The ALL Microarray Data Set of Yeoh et al.
[0120] The data which is used for the analysis in accordance with
the exemplary embodiment consists of 327 samples of various
subtypes of pediatric acute lymphoblastic leukemia (ALL).
[0121] The data set was assembled by Yeoh and his colleagues at the
St. Jude Children's Research Hospital.
[0122] ALL is a heterogeneous illness which includes different
subtypes, including both T-cell type leukemia and B-cell type
leukemia, which differ as regards their reaction to a medical
treatment.
[0123] Apart from T-ALL, of which the cause is not clearly known,
each B-cell subtype can be traced back to a specific genetic
modification, e.g. to genetic translocations t(9;22) [BCR-ABL],
t(1;19) [E2A-PBX1], t(12;21) [TEL-AML1], t(4;11) [MLL] or to a
hyperdiploid karyotype [>50 chromosomes].

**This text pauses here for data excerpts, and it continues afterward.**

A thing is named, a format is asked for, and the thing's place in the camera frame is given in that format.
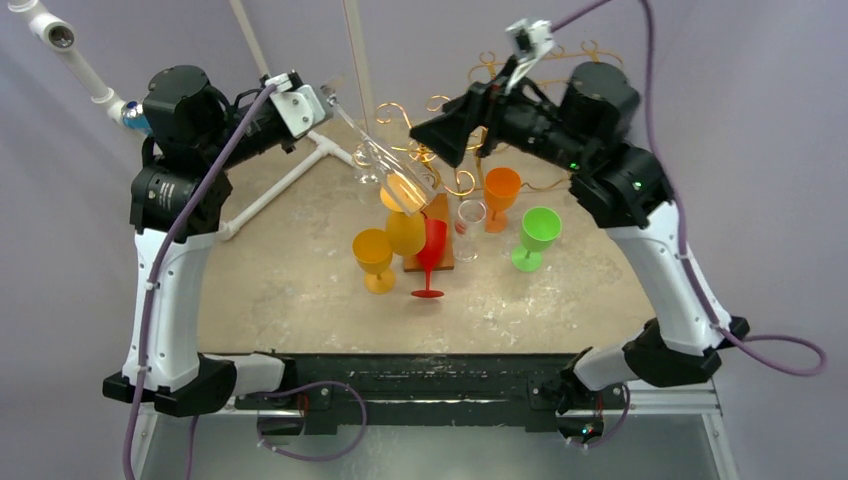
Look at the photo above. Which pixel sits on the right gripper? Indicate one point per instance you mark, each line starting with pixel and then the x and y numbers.
pixel 482 115

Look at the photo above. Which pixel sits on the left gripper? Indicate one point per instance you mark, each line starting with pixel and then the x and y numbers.
pixel 289 144

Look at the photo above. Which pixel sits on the gold scroll wine glass rack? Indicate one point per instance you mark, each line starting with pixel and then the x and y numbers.
pixel 392 124

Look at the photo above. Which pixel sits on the clear wine glass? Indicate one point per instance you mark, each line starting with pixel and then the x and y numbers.
pixel 368 185
pixel 401 181
pixel 470 218

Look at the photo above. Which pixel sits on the orange goblet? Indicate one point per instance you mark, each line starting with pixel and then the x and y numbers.
pixel 501 188

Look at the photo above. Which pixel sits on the red goblet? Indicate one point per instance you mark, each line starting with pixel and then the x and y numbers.
pixel 431 255

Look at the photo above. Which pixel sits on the yellow goblet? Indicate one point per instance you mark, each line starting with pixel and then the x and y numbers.
pixel 374 255
pixel 406 233

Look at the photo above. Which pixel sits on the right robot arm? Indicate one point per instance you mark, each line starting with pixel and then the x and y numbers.
pixel 627 193

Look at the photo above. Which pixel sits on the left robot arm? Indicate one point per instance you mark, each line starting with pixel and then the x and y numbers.
pixel 195 136

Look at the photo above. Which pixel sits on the green goblet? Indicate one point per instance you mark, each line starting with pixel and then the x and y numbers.
pixel 540 227

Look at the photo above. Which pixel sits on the white PVC pipe assembly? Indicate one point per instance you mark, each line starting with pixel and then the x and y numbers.
pixel 59 37

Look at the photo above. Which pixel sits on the gold rectangular wire rack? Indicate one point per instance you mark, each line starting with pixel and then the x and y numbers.
pixel 552 81

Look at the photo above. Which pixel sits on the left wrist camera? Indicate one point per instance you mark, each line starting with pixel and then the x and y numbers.
pixel 300 106

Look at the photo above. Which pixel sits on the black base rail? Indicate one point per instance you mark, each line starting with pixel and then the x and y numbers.
pixel 457 390

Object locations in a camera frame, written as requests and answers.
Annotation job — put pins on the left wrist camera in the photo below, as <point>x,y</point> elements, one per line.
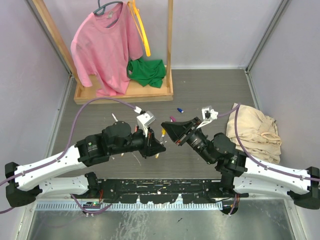
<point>144,121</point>

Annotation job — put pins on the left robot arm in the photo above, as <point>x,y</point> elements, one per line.
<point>27,182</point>

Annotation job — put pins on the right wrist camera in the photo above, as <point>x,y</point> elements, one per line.
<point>208,115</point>

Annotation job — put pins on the grey clothes hanger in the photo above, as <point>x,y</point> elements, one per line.
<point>106,8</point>

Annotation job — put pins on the pink shirt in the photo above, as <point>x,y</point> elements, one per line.
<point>102,46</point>

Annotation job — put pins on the beige cloth bag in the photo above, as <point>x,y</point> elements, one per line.
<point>257,132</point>

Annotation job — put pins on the yellow hanger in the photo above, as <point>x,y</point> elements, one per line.
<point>135,13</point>

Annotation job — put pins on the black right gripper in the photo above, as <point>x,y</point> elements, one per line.
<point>175,130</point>

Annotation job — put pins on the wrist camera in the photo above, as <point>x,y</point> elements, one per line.
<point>144,121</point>
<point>208,115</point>

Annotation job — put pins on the white pen purple end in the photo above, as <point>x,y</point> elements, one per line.
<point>114,117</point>

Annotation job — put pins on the white marker orange tip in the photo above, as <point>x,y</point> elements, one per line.
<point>161,141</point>

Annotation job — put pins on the green cloth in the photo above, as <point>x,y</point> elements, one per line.
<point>147,72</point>

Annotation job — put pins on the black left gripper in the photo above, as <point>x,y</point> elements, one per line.
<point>153,145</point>

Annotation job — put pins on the yellow pen cap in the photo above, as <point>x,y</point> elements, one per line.
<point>163,132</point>

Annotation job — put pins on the wooden rack base tray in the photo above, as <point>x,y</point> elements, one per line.
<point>135,92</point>

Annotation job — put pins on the wooden rack right post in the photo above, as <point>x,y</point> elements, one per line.
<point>169,41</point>

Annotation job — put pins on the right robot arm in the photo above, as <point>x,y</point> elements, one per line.
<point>242,174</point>

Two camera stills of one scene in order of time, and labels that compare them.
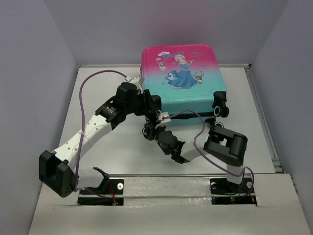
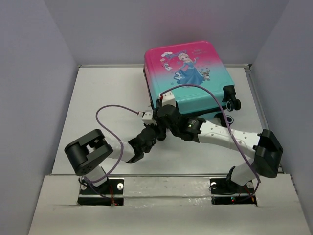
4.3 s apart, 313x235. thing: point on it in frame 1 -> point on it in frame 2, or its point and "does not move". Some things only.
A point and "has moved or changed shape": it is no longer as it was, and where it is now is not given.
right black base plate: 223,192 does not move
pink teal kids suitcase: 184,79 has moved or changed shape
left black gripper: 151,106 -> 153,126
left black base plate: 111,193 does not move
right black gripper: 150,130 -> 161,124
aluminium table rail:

[0124] No wonder then that the gene expression patterns of the
different subtypes differ very markedly from one another.
[0125] Furthermore microarray data exhibits one more clear
expression profile which points to the existence of a further ALL
subtype in addition to the 6 known.
[0126] It should be pointed out that Yeoh et al. are working on a
robust classification for classifying the subtypes using a support
vector machine with a set of 271 discriminating genes.
Results
Learnt Structure
[0127] For analysis in accordance with the exemplary embodiment the
reduced data set of 271 genes and 327 samples of different ALL
subtypes, as described above with respect to the work by Yeoh et
al., is used.
[0128] To perform the learning process of a multivariate model the
data set in the values has been divided up into the discrete value
"under-expressed", "expressed normally" and "over-expressed".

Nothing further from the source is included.